Problem details
Below are some records. Return exactly the lines from the one containing "3-D boxes of named" through the one containing "This is a labelling", both included, and only those.

Data extracted from a collection
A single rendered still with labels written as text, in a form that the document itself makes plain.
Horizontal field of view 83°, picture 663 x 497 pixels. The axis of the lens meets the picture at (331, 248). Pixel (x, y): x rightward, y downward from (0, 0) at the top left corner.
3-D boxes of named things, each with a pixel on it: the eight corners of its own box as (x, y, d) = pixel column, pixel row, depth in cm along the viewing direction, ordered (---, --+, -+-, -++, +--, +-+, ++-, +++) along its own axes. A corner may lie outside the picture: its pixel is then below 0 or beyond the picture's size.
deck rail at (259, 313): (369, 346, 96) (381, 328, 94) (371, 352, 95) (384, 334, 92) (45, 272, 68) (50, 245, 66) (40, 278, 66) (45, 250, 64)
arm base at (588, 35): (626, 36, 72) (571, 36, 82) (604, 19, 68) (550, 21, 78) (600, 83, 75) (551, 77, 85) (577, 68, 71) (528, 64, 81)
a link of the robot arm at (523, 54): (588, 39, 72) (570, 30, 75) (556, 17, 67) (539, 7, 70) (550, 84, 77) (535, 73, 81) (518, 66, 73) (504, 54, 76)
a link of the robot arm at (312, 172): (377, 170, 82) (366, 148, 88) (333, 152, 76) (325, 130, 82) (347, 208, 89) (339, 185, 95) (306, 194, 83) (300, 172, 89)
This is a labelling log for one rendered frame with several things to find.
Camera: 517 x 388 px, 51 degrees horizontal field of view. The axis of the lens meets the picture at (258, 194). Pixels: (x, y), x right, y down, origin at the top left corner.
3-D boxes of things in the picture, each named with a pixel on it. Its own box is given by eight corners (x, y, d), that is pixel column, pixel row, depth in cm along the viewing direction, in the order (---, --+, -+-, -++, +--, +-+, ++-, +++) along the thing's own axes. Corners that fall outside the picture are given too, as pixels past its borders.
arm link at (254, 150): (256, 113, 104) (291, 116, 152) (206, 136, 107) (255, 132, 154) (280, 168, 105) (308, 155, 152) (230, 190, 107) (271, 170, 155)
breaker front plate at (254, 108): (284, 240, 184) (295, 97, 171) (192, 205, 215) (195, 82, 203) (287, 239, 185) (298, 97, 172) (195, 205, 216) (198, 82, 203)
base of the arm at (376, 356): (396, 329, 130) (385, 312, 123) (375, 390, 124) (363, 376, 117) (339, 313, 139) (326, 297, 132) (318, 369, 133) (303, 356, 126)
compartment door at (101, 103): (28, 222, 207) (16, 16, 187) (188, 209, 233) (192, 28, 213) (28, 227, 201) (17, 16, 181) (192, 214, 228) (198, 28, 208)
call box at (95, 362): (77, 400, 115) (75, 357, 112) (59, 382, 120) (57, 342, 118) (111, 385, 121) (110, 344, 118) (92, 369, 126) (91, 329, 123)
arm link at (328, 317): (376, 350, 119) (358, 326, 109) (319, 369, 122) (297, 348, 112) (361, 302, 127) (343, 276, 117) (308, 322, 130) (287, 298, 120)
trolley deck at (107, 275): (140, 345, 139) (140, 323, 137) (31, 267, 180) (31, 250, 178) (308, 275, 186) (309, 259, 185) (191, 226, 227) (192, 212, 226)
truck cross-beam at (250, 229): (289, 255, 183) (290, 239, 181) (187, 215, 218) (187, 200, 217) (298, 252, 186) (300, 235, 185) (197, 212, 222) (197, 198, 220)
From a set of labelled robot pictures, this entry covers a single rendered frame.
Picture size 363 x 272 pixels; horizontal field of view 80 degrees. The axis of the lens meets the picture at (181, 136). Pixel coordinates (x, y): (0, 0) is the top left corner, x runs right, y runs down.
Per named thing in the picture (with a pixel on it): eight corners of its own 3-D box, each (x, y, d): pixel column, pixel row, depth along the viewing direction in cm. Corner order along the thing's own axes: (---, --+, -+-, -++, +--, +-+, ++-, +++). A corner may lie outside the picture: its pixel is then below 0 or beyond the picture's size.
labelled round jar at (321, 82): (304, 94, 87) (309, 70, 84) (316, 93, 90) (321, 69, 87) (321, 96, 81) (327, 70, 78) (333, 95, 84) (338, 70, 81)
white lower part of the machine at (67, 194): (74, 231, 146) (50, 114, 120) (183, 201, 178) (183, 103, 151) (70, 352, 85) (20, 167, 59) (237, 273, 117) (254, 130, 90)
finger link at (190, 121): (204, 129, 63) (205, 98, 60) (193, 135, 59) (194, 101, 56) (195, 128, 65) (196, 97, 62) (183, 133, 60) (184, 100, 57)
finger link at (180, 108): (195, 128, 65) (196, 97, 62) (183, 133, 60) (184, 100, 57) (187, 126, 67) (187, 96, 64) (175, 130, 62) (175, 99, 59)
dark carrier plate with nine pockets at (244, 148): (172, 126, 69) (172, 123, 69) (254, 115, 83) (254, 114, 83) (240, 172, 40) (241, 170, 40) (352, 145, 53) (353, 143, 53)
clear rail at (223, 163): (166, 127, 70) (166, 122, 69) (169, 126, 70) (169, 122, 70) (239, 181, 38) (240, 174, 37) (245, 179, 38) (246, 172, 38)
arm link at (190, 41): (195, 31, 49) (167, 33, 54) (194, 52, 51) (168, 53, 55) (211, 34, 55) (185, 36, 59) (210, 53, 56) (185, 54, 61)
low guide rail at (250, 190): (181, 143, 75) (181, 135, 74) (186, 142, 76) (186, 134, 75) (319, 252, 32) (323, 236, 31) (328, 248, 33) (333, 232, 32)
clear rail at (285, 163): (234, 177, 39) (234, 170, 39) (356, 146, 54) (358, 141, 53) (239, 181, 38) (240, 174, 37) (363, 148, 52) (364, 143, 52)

--

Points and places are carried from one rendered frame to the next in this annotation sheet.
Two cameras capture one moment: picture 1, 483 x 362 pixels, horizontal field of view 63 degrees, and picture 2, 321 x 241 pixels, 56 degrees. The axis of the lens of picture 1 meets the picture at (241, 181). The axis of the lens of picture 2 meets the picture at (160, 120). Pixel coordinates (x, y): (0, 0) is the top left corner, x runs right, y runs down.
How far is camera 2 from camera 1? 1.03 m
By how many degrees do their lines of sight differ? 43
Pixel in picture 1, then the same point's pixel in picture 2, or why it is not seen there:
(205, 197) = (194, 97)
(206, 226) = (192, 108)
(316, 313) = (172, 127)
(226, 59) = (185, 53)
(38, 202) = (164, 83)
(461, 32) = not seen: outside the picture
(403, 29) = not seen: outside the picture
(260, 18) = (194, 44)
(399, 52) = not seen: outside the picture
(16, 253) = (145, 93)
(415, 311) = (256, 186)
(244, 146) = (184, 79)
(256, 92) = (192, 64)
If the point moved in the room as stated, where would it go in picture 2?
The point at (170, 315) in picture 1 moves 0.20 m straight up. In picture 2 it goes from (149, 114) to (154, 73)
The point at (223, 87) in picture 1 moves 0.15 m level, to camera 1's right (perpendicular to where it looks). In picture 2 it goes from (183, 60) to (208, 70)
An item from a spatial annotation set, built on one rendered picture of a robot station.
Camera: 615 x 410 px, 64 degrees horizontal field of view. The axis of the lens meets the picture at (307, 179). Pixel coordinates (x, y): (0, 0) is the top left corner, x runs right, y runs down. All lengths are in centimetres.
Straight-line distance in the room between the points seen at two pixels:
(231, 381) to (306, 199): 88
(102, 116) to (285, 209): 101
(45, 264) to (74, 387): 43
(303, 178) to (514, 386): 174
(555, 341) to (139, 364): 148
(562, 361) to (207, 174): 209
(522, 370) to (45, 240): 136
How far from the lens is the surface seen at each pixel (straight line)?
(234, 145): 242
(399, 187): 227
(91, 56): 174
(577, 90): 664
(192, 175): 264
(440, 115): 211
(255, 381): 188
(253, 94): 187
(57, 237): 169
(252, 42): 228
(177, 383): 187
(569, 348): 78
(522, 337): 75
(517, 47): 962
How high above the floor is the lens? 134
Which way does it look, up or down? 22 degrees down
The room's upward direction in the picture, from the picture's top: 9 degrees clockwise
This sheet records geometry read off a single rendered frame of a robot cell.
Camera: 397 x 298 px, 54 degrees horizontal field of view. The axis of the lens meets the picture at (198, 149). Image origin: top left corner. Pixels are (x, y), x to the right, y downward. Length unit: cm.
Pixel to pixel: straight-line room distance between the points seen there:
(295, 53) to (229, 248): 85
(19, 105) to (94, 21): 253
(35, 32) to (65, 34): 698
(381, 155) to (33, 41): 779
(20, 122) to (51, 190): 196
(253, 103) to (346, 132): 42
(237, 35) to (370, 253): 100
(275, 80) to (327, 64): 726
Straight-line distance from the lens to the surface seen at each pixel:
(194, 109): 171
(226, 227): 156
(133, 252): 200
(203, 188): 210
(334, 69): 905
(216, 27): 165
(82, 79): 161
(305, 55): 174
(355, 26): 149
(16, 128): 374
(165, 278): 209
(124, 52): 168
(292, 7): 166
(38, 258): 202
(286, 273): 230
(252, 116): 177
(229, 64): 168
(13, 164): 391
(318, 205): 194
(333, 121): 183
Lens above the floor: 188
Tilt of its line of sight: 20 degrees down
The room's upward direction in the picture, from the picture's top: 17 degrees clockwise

* * *

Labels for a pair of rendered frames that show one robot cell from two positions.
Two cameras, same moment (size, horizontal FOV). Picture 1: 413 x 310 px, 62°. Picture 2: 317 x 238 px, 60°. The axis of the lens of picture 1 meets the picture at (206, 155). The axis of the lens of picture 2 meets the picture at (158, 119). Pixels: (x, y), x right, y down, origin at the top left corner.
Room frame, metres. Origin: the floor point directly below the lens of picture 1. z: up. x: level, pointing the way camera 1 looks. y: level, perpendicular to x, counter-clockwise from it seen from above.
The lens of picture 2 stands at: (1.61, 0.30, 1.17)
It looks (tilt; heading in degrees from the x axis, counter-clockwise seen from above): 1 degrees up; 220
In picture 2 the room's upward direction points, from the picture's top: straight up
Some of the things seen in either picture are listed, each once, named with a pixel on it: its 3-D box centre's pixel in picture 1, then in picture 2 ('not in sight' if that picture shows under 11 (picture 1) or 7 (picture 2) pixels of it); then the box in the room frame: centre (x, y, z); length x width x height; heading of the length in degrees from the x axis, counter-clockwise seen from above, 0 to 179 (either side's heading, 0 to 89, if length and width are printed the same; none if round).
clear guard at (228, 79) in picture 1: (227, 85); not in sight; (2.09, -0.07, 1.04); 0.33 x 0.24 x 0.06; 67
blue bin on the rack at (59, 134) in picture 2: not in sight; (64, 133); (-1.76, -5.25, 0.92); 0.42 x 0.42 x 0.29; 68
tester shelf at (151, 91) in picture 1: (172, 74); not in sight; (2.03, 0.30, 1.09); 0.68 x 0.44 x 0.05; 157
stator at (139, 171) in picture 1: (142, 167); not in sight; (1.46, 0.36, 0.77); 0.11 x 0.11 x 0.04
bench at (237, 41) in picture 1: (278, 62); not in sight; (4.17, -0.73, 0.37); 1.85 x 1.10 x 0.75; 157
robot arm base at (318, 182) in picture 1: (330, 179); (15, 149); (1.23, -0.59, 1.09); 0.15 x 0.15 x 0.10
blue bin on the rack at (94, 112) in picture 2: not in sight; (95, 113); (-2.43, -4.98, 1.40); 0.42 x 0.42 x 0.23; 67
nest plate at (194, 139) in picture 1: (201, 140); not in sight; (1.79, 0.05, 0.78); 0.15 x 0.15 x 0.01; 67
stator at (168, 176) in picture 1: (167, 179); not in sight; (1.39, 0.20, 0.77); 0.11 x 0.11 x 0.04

Task response
3-D boxes of named things, each with a pixel on it: the eight corners of its own box as (x, y, d) = pixel column, pixel row, depth in cm along the viewing direction, ordered (---, --+, -+-, -++, +--, +-+, ++-, +++) along its own axes. A corner may lie outside the picture: its pixel is then below 0 or beyond the picture's size.
deck rail at (259, 313): (369, 346, 96) (381, 328, 94) (371, 352, 95) (384, 334, 92) (45, 272, 68) (50, 245, 66) (40, 278, 66) (45, 250, 64)
arm base at (588, 35): (626, 36, 72) (571, 36, 82) (604, 19, 68) (550, 21, 78) (600, 83, 75) (551, 77, 85) (577, 68, 71) (528, 64, 81)
a link of the robot arm at (523, 54): (588, 39, 72) (570, 30, 75) (556, 17, 67) (539, 7, 70) (550, 84, 77) (535, 73, 81) (518, 66, 73) (504, 54, 76)
a link of the robot arm at (312, 172): (377, 170, 82) (366, 148, 88) (333, 152, 76) (325, 130, 82) (347, 208, 89) (339, 185, 95) (306, 194, 83) (300, 172, 89)
This is a labelling log for one rendered frame with several things to find.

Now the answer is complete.